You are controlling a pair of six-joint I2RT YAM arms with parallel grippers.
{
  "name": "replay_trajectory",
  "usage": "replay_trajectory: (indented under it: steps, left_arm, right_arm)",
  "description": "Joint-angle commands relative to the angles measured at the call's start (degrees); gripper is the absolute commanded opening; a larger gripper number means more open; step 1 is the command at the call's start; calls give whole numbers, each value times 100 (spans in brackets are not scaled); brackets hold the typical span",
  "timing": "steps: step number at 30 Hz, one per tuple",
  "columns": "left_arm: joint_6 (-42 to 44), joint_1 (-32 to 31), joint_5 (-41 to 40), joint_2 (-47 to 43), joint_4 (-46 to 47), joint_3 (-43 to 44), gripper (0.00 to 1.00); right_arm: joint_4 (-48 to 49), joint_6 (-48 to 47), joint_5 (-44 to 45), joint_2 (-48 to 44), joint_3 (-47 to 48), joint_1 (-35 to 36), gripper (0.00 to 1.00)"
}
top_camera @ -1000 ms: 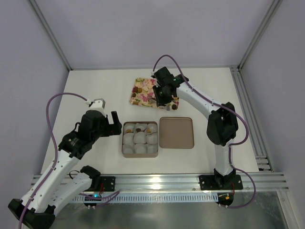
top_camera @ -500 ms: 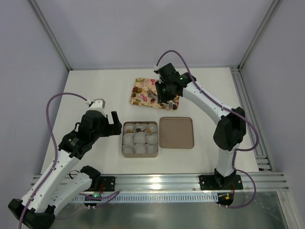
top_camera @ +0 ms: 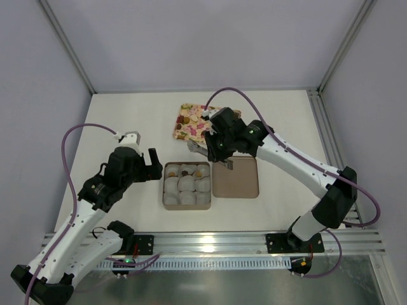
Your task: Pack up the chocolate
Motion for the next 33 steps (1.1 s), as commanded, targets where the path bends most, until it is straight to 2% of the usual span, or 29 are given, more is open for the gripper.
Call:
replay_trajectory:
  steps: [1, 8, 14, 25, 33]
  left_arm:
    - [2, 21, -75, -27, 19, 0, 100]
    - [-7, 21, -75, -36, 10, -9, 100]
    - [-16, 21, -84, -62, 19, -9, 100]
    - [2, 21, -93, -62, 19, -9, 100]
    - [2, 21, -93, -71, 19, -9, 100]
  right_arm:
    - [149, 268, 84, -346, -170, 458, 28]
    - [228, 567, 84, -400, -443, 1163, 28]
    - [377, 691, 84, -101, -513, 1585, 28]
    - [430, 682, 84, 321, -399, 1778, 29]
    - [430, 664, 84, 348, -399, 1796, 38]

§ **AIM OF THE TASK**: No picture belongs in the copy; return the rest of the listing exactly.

§ **RESPONSE BOX**:
You are controlling a pair of six-joint I2RT YAM arms with parallel grippers.
{
  "name": "replay_trajectory",
  "usage": "replay_trajectory: (indented under it: steps, left_arm, right_arm)",
  "description": "Joint-angle commands relative to the angles measured at the call's start (degrees); gripper is the absolute commanded opening; a larger gripper number means more open; step 1 is the command at the call's start; calls give whole numbers, each value times 100 (spans in brackets are not scaled); brackets hold the typical span",
  "timing": "steps: step number at 30 Hz, one per tuple",
  "columns": "left_arm: joint_6 (-42 to 44), joint_1 (-32 to 31), joint_5 (-41 to 40), joint_2 (-47 to 43), joint_4 (-46 to 47), joint_3 (-43 to 44), gripper (0.00 to 1.00); right_arm: joint_4 (-48 to 49), joint_6 (-48 to 47), joint_5 (-44 to 45), joint_2 (-48 to 44), joint_3 (-47 to 48), joint_1 (-35 to 36), gripper (0.00 to 1.00)"
}
top_camera @ -1000 ms: 
top_camera @ -500 ms: 
top_camera @ +0 ms: 
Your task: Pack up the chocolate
Motion for the next 33 steps (1.1 s), as commanded, targets where the path bends most, until it is straight to 2% of the usual span, or 29 are given, more is open for the gripper.
Call:
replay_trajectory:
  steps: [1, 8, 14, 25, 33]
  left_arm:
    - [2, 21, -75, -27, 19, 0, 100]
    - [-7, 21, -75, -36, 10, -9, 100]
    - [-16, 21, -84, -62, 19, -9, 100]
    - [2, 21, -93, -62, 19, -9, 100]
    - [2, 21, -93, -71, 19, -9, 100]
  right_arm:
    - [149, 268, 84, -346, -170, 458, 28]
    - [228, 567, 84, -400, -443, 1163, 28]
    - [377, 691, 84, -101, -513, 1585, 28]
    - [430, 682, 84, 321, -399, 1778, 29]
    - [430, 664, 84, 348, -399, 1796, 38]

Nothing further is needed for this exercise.